☆オイルショックで高騰する石油価格、日米首脳は何を語ったのか
これは「第3次オイルショック」なのか。きのう(19日)金沢の自宅近くのガソリンスタンドに給油に行くと、1㍑190円だった=写真・上=。今月3日に給油したときは1㍑157円だったので、33円も上昇していた。ところが、きょうスタンドの前を通ると1㍑169円に落ちていた。このガソリン価格の乱高下こそ「ヤバイ」のではないだろうか。

高市総理は今月11日、イラン情勢の緊迫化を受けて日本単独で石油備蓄の放出を行うと表明し、補助金を加えて1㍑当たりの小売価格を全国平均で170円程度に抑える緊急措置を行うと発表していた(メディア各社の報道)。きょうの「169円」はその政府補助の成果なのだろう。ただ先が読めない。というのも、政府としては当面の間、補助金を継続する方針のようだが、原油価格がさらに上がり続ければ補助金の額も膨らみ、長期的に170円程度に抑えることは厳しくなる。端的に言えば、今回の処置は短期的な対症療法に過ぎないのではないか。
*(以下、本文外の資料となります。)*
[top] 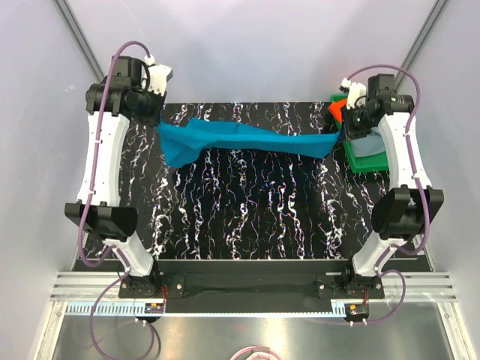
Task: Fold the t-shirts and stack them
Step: Fold the tshirt
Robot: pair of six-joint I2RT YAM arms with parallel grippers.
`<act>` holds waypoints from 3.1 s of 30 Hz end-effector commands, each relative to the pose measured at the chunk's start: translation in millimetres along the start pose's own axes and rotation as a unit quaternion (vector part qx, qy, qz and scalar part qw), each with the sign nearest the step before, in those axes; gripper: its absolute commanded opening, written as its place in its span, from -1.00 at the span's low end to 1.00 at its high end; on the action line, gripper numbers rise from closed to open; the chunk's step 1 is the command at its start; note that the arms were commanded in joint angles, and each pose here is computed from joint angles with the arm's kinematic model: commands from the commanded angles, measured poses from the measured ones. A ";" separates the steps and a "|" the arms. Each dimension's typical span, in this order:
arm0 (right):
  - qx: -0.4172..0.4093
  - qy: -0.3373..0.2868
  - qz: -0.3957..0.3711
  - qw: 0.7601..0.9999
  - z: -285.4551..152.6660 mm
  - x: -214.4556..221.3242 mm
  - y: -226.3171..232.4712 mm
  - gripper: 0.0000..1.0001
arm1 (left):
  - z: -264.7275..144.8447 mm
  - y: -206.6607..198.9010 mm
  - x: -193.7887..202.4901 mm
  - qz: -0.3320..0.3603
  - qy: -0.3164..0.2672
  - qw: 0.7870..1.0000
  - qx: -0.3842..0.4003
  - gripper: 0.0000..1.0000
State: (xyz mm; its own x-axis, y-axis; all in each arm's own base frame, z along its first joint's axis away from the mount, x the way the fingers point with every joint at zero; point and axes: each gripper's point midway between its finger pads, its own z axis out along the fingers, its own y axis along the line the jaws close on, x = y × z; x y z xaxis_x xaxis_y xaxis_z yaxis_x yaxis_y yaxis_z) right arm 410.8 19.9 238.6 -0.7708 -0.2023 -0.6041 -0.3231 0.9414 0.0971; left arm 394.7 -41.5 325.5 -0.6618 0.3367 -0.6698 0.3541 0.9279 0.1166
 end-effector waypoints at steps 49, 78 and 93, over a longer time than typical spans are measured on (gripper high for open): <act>0.099 -0.350 -0.030 0.931 -138.5 -192.5 -18.6 -1.00 | -118.4 106.2 -187.8 -0.015 -0.438 0.869 -0.229 -1.00; -0.041 -0.021 0.032 0.998 -54.5 86.7 56.4 -1.00 | -44.2 -87.7 106.0 -0.066 0.114 0.962 0.237 -1.00; -0.091 0.037 0.053 0.994 -43.9 135.4 78.2 -1.00 | -8.9 -92.5 153.5 -0.103 0.224 0.936 0.251 -1.00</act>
State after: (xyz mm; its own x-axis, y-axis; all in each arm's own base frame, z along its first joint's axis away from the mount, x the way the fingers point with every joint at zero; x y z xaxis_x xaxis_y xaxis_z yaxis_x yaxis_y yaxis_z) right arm 262.4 50.2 188.1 -0.8658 -0.1187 -0.4861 -0.2919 0.9088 0.2981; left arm 292.2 -76.1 221.2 -0.8578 0.2958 -0.4204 0.4499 0.8275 -0.3358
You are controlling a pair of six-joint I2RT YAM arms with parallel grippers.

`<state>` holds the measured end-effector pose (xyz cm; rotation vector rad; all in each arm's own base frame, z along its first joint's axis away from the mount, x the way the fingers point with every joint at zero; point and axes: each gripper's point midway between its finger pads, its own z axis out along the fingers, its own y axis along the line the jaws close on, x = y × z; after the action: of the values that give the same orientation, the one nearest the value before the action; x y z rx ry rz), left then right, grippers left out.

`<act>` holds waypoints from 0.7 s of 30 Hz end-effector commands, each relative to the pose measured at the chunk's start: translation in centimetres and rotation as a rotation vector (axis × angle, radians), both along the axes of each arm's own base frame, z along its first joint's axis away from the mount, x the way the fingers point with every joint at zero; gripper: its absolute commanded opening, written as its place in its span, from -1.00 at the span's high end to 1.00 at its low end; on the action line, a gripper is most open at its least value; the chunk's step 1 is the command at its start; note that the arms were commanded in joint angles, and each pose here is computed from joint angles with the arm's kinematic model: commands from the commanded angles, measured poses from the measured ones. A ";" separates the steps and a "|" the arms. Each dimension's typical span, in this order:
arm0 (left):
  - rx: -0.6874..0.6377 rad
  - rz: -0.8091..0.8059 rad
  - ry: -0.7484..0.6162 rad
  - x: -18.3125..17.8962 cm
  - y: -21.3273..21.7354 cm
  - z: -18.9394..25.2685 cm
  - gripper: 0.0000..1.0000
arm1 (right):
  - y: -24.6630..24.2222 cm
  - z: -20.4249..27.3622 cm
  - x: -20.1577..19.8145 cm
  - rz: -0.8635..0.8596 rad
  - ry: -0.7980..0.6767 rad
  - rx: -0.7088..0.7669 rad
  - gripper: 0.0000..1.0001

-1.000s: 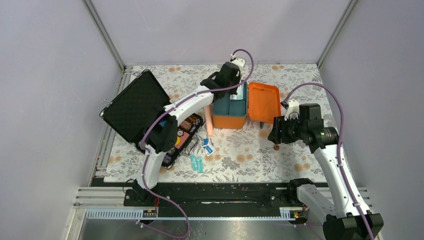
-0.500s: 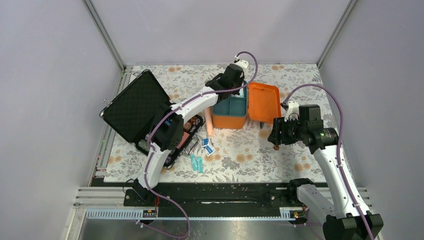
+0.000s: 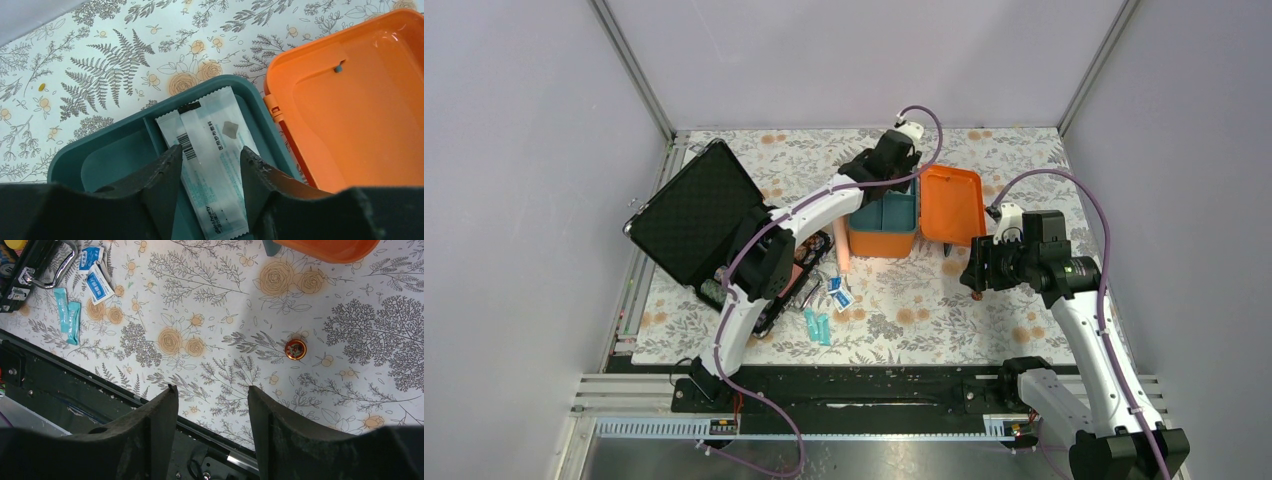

では、原油逼迫の原因となっているホルムズ海峡の封鎖をどうすれば解除できるのか。以下、外交のプロでもない、単なる素人の発想、思いつきだ。アメリカはイスラエルとともにイラク攻撃を開始したものの、トランプ大統領はエネルギー価格の上昇に神経を尖らせているようだ。このため、トランプ政権は今月12日、イランとの攻防が長期化する中で、ウクライナ侵攻を理由に課しているロシア産原油への制裁を1ヵ月間(4月11日まで)、一時的に解除すると発表した(3月13日付・CNNニュースWeb版日本語)。こうした情勢の中で、けさ高市総理はワシントンで日米首脳会談に臨んだ=写真・下、「ホワイト・ハウス」公式サイトから=。高市氏はトランプ氏にこう話しかけた(20日付・日経新聞Web版から引用)。
I also brought specific proposals to calm down the global energy market. So today, I really look forward to having our discussion particularly focusing on our collaboration in economic security in the important areas such as energy and rare earth minerals. And also, I look forward to discussing with you how we can make our two economies stronger moving forward.(世界のエネルギーマーケットを落ち着かせるための提案を持ってきた。主に経済安全保障、重要鉱物だとかエネルギーに関する協力、そしてお互いに強い経済をつくるための成長のための話し合い、経済成長のための話し合いをしたいと思っている)
トランプ氏の暴走でアメリカ国内では「Normalization of Deviance(逸脱の常態化)」と称される雰囲気になっている。人々が逸脱行為に慣れ、直接的な損失や被害が見えない限り、その逸脱が社会的に許容されていくプロセスを指す。そんな状況の中で、高市氏の前述のコメントは冷静さを保ちながら、どうトランプ氏と接するか決意を述べたのだろう。
以下、あくまでも思いつきだ。会談の詳細な中身は報じられていないが、高市氏はホルムズ海峡の封鎖を解除するための、何らかの提案を行ったのではないだろうか。たとえば、高市氏がアメリカ大統領の「調整役」としてイランに渡り、停戦ならびに海峡封鎖の解除について話し合うと、買って出たかもしれない。日本にとってイランは重要な石油供給国であり、友好的な関係を築いてきた。停戦合意に向けて、アメリカとイランの双方から条件を聞き、調整するという役割は日本しかできない、とトランプ氏に強調したかもしれない。友好ムードの首脳会談の様子から、そんなことを勝手に想像した。何ら根拠のある話ではない。